Monday, June 28, 2010

Teaching Our Children: 2-3 Years Part II

You can teach your child with little or no effort. "Toddlers learn best when they use their senses," says Dr. Ellis, M.D., medical director of the Phoenix Children's Hospital's Neuro-Developmental Evaluation Program. Even the most mundane experiences help build important skill. An activity as simple as folding clothes can teach children preliminary lessons in counting and sorting, while also strengthening motor development. Below are more suggestions on "everyday lessons" from the December 2009 Parents issue:

Shopping School:

1. When choosing food at the grocery store, point out, for example, how the skin on an apple is smooth, while an orange fells bumpy. Identifying items in your cart by their proper name as well as describing them with one or tow adjectives will help boost language development.

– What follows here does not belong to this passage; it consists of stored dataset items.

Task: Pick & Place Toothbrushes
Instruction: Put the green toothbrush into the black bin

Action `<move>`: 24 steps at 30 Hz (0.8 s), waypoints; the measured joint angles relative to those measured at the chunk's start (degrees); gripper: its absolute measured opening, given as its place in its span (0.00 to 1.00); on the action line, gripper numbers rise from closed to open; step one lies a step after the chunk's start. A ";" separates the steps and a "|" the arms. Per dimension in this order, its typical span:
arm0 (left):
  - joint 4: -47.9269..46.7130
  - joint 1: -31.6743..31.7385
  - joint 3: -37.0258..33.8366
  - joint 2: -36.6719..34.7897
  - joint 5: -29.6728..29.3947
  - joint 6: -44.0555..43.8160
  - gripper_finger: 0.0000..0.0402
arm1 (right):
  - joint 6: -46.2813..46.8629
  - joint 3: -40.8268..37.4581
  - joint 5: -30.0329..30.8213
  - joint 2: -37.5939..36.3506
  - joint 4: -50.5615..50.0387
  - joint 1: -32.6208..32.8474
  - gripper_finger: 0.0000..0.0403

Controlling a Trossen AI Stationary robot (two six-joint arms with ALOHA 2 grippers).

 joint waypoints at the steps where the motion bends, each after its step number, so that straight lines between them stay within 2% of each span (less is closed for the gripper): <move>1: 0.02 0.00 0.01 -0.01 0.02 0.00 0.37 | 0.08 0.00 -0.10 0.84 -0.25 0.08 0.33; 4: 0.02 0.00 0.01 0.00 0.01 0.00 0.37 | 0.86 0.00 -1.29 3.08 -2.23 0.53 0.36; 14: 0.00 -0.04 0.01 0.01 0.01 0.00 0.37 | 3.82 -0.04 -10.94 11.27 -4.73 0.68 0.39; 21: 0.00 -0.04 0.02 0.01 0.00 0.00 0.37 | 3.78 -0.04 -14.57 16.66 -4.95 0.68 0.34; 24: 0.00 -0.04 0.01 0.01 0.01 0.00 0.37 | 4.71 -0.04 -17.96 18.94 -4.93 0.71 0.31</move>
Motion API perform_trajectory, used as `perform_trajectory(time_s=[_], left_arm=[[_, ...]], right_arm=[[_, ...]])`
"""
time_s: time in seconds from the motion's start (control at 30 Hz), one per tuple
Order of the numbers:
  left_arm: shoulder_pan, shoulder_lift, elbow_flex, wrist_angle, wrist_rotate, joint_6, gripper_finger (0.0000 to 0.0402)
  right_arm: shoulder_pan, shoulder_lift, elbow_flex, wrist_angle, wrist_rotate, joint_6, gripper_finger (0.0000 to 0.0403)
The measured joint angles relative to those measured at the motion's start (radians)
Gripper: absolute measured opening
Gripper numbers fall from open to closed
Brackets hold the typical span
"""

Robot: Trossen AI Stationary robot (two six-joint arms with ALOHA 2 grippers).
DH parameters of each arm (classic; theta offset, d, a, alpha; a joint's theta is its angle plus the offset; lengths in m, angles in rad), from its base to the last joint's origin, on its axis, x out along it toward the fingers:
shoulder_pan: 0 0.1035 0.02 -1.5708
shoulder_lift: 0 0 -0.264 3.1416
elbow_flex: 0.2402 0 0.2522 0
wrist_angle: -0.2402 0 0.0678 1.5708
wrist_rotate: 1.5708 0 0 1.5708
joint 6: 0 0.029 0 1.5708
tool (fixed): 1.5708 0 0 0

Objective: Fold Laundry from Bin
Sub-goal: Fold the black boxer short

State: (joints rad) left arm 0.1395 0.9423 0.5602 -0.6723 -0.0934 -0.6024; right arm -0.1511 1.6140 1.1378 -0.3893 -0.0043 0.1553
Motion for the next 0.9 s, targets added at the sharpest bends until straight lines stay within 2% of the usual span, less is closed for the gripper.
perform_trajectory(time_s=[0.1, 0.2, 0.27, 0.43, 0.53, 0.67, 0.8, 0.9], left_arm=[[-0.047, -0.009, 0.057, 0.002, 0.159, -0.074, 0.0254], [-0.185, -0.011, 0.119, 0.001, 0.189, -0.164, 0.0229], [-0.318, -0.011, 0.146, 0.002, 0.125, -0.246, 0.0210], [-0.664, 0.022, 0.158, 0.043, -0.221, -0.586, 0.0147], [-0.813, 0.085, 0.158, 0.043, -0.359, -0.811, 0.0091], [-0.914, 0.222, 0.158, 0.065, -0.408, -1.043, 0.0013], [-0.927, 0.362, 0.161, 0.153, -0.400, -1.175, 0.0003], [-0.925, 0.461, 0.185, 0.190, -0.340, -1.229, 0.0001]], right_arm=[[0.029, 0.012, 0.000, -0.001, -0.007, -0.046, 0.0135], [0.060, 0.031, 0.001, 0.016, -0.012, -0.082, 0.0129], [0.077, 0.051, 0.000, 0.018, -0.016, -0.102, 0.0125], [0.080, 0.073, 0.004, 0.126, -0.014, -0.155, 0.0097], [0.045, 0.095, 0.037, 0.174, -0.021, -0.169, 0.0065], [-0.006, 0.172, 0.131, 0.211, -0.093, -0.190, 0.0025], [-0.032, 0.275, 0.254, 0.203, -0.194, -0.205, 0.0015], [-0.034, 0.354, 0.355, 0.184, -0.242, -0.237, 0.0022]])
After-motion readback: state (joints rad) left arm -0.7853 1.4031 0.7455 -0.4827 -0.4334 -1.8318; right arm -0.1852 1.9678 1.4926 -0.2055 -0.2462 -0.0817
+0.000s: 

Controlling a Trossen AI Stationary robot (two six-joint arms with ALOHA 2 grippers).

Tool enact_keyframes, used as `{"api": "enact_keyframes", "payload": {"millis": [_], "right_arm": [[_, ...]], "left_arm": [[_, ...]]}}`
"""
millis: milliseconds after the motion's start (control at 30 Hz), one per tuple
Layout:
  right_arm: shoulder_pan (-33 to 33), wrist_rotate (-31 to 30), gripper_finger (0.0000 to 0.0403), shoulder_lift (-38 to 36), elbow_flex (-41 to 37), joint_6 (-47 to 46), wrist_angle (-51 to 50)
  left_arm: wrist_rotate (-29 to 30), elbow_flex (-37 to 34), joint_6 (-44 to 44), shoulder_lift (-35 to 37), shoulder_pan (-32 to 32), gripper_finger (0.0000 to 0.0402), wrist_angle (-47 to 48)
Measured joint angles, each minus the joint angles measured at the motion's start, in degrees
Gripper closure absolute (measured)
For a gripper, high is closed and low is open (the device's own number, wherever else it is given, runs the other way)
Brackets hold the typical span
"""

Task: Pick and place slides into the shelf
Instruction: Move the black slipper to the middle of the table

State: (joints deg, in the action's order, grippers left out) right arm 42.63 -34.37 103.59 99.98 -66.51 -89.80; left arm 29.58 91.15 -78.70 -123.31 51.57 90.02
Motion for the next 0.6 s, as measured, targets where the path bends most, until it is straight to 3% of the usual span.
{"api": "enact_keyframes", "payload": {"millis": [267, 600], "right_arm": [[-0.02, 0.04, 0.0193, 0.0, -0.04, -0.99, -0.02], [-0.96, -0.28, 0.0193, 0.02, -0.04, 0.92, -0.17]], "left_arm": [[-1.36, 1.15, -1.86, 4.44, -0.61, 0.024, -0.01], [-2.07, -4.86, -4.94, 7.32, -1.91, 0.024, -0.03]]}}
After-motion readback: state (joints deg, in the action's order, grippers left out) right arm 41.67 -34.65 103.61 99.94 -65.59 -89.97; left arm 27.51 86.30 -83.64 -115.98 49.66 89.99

2. Pick up two boxes of crackers. Talk about what they have in common ("Both contain smacks that are shaped like small squares") and what are different ("This box is red, that one is yellow").

3. Two and three year olds may be too young to grasp what a quarter is worth, but they are old enough to learn that it cost money to buy things. This can build into discussion about needs and wants. Example: "Is ice cream something we need to live, or is it a treat we'd like to eat after dinner?"

Waiting Game:
1. This is a great activity to play while standing in line. Suggest that your child look at people's faces and tell how how he/she thinks they are feeling: Are they happy, sad, or bored? When you reach the checkout person, make sure you and your child say hello and goodbye.

2. Count the people standing in line. Then ask questions to sort them into categories. "How many people are wearing glasses? How many people are shopping alone?"

3. While waiting in the doctors office, play a version of "I Spy." Without telling your child what it is, choose and then describe an object in the room. Ask your child to guess what you are looking at.